Voilà qui n’éclaire guère notre lanterne. En fait, cette pensée se précise peu à peu
« Un homme qui serait seul dans l’univers n’aurait aucun droit, mais il aurait des obligations »
« La notion de droit, étant d’ordre objectif, n’est pas séparable de celles d’existence et de réalité. Elle apparaît quand l’obligation descend dans le domaine des faits ; par suite elle enferme toujours dans une certaine mesure la considération des états de fait et des situations particulières. »
« L’obligation seule peut être inconditionnée »
« L’obligation ne lie que les êtres humains »
« Cette obligation a non pas un fondement, mais une vérification dans l’accord de la conscience universelle. »
Voici quelques points qui permettent de comprendre le concept d’obligation selon Weil.
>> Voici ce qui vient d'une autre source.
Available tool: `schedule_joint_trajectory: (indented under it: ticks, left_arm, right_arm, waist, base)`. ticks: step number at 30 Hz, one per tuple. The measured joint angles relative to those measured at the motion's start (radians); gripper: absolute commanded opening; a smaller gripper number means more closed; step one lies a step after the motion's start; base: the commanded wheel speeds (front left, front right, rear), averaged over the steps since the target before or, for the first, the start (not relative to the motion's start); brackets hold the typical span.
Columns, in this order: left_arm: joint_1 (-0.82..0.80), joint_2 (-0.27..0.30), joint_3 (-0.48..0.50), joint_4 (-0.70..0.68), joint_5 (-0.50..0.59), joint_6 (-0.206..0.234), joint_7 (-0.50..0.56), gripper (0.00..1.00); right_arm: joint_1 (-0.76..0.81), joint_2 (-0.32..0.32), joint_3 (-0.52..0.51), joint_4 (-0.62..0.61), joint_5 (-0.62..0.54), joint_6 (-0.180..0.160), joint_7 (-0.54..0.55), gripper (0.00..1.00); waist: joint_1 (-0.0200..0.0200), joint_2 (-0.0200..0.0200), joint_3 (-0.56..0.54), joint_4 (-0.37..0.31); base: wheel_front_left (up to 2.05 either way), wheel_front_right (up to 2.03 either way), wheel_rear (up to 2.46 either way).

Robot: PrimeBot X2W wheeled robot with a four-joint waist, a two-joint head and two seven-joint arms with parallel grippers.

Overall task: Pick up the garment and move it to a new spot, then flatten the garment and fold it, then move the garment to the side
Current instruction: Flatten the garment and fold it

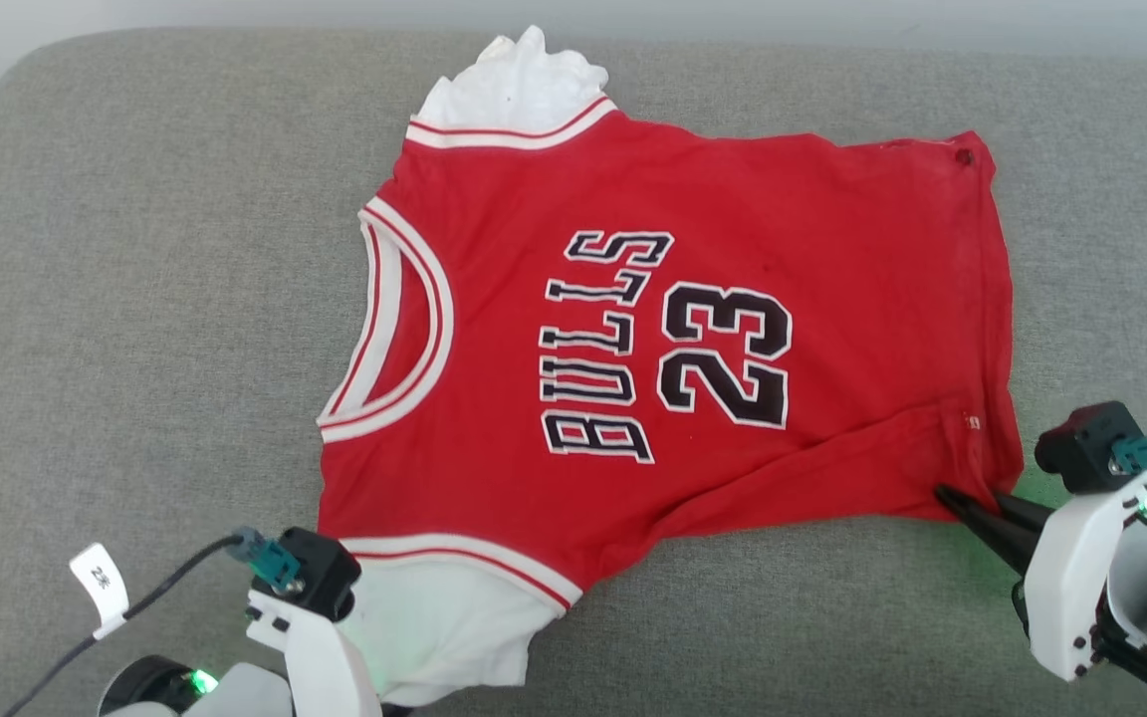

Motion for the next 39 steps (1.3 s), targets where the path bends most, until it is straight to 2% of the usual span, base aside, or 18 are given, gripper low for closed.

« La liste des obligations envers l’être humain doit correspondre à la liste de ceux des besoins humains qui sont vitaux, analogues à la faim. »
Evidemment ces besoins ne sont pas que physiques mais peuvent être moraux et s’étendre :
« On doit du respect à une collectivité, quelle qu’elle soit – patrie, famille, ou tout autre – non pas pour elle-même, mais comme nourriture d’un certain nombre d’âmes humaines.
En ce qui concerne les concepts d’enracinement et de déracinement, j’ai trouvé le paragraphe introductif du second chapitre assez explicite
« L’enracinement est peut-être le besoin le plus important et le plus méconnu de l’âme humaine. C’est un des plus difficiles à définir. Un être humain a une racine par sa participation réelle, active et naturelle à l’existence d’une collectivité qui conserve vivants certains trésors du passé et certains pressentiments d’avenir. Participation naturelle, c’est-à-dire amenée automatiquement par le lieu, la naissance, la profession, l’entourage. Chaque être humain a besoin d’avoir de multiples racines. Il a besoin de recevoir la presque totalité de sa vie morale, intellectuelle, spirituelle, par l’intermédiaire des milieux dont il fait naturellement partie. »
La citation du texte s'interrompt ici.